Situs "i24NEWS" Ibrani mengungkapkan bahwa Presiden Suriah Ahmad Al-Shara' akan menghadiri setidaknya satu pertemuan pada hari Minggu dengan para pejabat entitas Yahudi di Azerbaijan, meskipun sumber-sumber di Damaskus membantahnya. Sebuah sumber mengatakan kepada situs tersebut bahwa pertemuan yang akan datang adalah bagian dari serangkaian dua atau tiga pertemuan antara kedua belah pihak, dengan dihadiri oleh Menteri Luar Negeri Suriah Asaad Al-Shaibani, bersama dengan Ahmad Al-Dalati, koordinator pemerintah Suriah dalam pertemuan keamanan dengan entitas Yahudi. Delegasi Yahudi tingkat tinggi termasuk utusan khusus untuk Perdana Menteri Netanyahu, selain tokoh-tokoh keamanan dan militer. Situs tersebut mengatakan bahwa pertemuan tersebut bertujuan untuk membahas rincian tambahan tentang perjanjian keamanan yang akan ditandatangani antara entitas Yahudi dan Suriah, ancaman Iran di Suriah dan Lebanon, senjata Hizbullah Lebanon, senjata faksi-faksi Palestina, kamp-kamp Palestina di Lebanon, dan masa depan pengungsi Palestina dari Gaza di wilayah tersebut.

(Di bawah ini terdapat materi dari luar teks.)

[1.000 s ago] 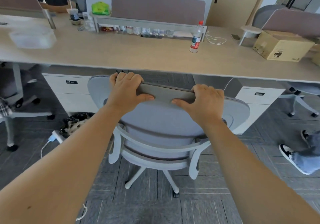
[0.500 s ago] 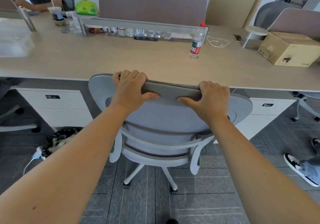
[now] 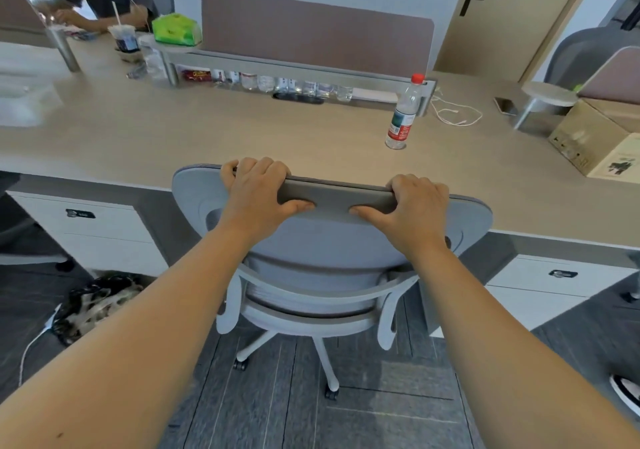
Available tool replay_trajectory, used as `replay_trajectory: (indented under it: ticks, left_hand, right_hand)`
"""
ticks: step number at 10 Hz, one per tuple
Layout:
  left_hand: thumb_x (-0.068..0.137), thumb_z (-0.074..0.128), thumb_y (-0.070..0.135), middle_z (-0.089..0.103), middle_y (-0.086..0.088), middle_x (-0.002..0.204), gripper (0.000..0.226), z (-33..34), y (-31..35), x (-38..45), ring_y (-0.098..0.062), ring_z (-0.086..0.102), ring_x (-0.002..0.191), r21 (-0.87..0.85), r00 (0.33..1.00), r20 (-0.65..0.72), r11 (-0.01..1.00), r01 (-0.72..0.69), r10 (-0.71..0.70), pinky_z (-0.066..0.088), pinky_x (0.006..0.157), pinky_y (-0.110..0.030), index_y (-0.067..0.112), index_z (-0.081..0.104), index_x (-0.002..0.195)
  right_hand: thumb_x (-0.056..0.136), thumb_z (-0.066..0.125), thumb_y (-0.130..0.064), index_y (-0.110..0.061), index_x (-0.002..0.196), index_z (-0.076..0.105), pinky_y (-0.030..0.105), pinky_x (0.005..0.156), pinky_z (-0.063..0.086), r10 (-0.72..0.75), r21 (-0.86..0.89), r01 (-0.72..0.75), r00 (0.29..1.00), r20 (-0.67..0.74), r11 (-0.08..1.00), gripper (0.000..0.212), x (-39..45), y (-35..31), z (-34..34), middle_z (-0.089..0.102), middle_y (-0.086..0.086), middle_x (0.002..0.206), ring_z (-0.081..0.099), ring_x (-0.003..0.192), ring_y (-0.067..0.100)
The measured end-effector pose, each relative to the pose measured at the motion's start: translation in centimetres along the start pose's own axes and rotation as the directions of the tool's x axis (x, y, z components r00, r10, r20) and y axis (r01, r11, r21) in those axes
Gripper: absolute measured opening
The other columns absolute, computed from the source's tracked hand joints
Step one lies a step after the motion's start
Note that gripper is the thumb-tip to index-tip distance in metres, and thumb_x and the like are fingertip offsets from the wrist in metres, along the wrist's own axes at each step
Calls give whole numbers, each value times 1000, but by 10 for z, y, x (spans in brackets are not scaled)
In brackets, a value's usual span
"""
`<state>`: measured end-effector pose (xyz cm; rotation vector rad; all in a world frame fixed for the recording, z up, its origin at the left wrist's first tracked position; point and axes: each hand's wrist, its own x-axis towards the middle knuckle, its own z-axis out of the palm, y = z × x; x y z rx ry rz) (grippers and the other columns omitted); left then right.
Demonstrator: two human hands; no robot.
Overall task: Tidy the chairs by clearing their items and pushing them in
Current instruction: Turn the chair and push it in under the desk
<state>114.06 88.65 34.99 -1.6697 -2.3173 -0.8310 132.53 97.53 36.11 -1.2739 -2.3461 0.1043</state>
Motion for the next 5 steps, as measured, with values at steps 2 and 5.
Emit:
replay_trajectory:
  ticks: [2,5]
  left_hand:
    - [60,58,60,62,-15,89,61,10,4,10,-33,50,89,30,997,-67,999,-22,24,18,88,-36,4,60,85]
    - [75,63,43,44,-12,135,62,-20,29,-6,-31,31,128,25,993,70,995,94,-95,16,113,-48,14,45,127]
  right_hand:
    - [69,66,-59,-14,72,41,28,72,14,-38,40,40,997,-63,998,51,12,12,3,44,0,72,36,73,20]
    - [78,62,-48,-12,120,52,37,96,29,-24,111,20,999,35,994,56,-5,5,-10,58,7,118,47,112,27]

Celakalah keadaan yang telah dicapai oleh seseorang yang mengaku berjihad ini, alih-alih mengumumkan jihad sejak saat pertama ia tiba di kekuasaan melawan entitas Yahudi yang menduduki tanahnya dan tanah Palestina yang diberkahi, ia justru berusaha untuk menormalisasi hubungan dengan entitas penjajah ini. Jika saja ia mengumumkan jihad melawan entitas Yahudi setelah menjatuhkan Bashar segera dan sebelum meredupnya cahaya kemenangan, ia pasti akan mendapat dukungan dari semua umat Islam dan mereka akan berbondong-bondong untuk berjihad bersamanya.

-----------

Abbas: Penarikan pendudukan adalah syarat perdamaian Gaza dan Hamas tidak akan memerintah Jalur Gaza

Presiden Otoritas Palestina, Mahmoud Abbas, mengatakan bahwa "Satu-satunya solusi yang layak di Gaza adalah penarikan penuh pendudukan dan memungkinkan negara Palestina untuk mengambil tanggung jawabnya di Jalur Gaza, dengan dukungan Arab dan internasional yang efektif." Menurut kantor berita resmi Palestina (WAFA), Abbas melanjutkan, selama pertemuannya dengan mantan Perdana Menteri Inggris, Tony Blair, di tempat tinggalnya di Amman, bahwa gerakan Hamas tidak akan memerintah Jalur Gaza. Selama pertemuan tersebut, ia membahas dengan Blair apa yang digambarkan sebagai "perkembangan terakhir di tanah Palestina, dan perkembangan politik dan kemanusiaan yang sedang berlangsung," sambil menekankan "perlunya mencapai gencatan senjata segera, pembebasan semua tawanan (Israel) dan tawanan Palestina, dan menjamin masuknya bantuan kemanusiaan mendesak ke Jalur Gaza tanpa hambatan."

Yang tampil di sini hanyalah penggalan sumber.